Le donne sono anche penalizzate all’interno delle organizzazioni, trovandosi in posizioni di minor prestigio e contenuto professionale. Lo “scettro del comando” continua ad essere soprattutto appannaggio degli uomini.
In merito alle motivazioni dello svolgimento delle attività di volontariato, le risposte selezionate con maggior frequenza, dalle donne come dagli uomini, sono “per fede nella causa sostenuta dal gruppo/associazione”, “per dare un contributo alla comunità, all’ambiente”, “per motivi religiosi”. A differenza degli uomini, tuttavia, le donne evidenziano anche una certa attenzione per motivazioni legate alla sfera lavorativa, quali “per occasioni di crescita professionale e per cercare opportunità di lavoro” e “ho acquisito competenze utili per il lavoro”; in questi casi, infatti, la proporzione fra i sessi è decisamente favorevole alle seconde (su tre volontari che hanno scelto “per crescita professionale ed opportunità di lavoro” due sono donne ed uno è uomo).

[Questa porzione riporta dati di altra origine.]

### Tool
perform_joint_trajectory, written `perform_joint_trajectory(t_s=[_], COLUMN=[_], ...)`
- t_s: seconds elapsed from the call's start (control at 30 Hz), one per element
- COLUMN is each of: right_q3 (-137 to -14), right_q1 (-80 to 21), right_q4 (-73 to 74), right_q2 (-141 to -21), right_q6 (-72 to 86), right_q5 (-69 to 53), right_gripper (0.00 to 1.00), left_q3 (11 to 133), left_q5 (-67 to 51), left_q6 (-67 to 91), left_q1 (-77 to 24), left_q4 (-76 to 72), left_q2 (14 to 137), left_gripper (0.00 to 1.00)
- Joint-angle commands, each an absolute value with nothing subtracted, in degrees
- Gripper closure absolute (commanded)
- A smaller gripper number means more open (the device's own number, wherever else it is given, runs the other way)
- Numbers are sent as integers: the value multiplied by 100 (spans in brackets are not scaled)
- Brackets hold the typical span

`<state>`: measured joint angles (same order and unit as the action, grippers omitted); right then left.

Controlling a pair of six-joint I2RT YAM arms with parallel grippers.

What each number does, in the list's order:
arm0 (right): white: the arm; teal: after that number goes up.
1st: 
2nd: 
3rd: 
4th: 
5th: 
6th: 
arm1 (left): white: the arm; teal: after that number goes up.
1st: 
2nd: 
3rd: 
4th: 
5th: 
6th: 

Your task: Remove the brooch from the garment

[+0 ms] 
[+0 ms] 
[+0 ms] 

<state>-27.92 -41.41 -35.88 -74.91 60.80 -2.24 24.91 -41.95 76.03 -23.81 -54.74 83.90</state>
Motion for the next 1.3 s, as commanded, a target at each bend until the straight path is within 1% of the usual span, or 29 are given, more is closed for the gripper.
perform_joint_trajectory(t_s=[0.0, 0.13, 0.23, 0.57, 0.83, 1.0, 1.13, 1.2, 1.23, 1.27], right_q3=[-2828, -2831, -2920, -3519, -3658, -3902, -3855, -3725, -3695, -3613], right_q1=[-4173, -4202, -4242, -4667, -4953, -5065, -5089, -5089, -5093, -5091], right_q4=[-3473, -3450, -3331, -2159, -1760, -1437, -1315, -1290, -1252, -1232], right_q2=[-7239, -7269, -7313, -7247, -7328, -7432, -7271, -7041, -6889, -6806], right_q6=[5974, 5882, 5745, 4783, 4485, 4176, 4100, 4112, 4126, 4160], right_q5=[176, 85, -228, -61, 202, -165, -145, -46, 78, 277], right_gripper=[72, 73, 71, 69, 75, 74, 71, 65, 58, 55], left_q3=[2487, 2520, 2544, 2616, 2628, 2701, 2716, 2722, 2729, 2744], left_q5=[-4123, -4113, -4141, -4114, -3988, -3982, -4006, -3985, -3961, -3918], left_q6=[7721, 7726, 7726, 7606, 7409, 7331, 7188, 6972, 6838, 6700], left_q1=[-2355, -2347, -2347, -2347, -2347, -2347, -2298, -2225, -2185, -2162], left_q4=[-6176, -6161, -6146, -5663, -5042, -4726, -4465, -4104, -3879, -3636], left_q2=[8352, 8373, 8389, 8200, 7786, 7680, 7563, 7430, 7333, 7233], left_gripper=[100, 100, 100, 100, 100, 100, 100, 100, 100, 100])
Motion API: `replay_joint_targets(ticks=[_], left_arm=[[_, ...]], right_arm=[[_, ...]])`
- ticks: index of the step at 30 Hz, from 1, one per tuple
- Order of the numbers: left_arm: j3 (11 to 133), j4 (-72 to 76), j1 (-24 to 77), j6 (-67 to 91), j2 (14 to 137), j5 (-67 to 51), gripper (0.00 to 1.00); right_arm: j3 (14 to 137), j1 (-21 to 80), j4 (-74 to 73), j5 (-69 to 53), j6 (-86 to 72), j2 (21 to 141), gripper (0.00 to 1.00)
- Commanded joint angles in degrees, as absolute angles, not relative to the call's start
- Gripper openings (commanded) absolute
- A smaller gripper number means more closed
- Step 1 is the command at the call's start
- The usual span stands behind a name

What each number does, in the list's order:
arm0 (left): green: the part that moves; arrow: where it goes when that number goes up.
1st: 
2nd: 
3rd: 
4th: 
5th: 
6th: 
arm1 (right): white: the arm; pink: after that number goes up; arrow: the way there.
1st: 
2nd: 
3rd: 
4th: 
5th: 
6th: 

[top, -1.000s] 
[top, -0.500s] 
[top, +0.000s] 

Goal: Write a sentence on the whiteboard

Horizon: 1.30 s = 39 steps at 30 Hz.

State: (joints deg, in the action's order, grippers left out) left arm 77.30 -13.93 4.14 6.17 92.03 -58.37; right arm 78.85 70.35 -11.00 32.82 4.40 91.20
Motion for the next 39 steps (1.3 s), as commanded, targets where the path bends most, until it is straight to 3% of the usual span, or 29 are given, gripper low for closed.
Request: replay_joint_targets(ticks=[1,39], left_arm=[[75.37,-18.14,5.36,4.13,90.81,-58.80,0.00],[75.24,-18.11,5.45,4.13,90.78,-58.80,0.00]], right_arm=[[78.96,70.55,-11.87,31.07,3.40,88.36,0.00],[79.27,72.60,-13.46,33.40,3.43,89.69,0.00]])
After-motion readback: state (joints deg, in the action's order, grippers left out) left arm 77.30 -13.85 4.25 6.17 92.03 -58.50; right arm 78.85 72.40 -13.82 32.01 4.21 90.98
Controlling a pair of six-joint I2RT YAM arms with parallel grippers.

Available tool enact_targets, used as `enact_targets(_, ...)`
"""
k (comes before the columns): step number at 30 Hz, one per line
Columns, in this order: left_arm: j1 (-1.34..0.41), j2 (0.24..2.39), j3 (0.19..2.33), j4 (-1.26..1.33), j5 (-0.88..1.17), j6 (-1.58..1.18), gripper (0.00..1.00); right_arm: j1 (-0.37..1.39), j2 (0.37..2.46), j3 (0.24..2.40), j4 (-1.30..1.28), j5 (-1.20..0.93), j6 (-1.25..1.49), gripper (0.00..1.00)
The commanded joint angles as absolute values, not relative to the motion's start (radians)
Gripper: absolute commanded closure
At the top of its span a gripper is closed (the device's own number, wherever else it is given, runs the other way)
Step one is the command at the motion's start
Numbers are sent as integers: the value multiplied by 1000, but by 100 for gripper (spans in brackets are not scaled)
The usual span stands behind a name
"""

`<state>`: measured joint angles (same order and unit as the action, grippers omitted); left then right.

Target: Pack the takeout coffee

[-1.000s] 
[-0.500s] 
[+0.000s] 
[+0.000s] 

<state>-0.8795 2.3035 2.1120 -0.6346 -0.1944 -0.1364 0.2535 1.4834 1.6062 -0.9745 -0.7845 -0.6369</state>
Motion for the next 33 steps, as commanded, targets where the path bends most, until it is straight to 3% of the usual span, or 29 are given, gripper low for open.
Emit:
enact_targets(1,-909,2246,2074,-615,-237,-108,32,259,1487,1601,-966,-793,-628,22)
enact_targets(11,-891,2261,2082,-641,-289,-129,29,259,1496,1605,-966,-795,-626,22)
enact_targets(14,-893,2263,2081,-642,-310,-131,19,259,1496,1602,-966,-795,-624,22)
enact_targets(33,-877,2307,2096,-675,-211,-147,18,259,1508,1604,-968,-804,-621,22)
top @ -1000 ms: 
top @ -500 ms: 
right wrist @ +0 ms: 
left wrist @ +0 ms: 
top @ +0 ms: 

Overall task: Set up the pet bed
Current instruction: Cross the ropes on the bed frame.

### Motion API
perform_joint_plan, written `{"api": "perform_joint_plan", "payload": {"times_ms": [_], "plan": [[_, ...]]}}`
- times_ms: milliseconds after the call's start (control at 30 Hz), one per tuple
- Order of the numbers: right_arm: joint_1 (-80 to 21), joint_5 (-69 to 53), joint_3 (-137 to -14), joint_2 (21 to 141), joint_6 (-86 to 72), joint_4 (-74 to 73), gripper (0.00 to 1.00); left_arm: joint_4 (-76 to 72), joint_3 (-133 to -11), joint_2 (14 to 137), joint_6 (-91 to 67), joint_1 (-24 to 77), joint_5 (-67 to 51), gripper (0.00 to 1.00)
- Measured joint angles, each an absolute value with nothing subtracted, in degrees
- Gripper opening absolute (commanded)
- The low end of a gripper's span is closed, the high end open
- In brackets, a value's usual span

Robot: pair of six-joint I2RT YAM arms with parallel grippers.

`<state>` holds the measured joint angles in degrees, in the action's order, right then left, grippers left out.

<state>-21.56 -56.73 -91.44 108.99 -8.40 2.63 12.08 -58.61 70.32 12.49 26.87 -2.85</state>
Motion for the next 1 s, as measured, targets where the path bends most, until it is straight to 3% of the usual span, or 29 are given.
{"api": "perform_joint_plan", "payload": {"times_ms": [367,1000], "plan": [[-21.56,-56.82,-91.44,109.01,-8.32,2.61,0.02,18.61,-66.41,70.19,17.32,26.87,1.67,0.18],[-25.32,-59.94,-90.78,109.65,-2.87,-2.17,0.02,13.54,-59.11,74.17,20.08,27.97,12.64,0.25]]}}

Essere disoccupati ha un effetto negativo sulla probabilità di svolgere attività volontarie (a parità di età, di sesso e di titolo di studio il tasso di partecipazione al volontariato degli individui disoccupati è inferiore a quello degli occupati e degli inattivi). Una possibile spiegazione è che chi è disoccupato ha poco tempo da dedicare ad altre attività perché è totalmente assorbito dalla ricerca di un lavoro. Se tuttavia si considera l’interazione fra disoccupazione e genere, si può osservare che mentre l’effetto negativo della prima sulla propensione al volontariato si intensifica per gli uomini, esso sparisce completamente per le donne. In pratica, a differenza degli uomini, le donne disoccupate hanno le stesse probabilità di militare in associazioni di volontariato delle donne occupate o inattive.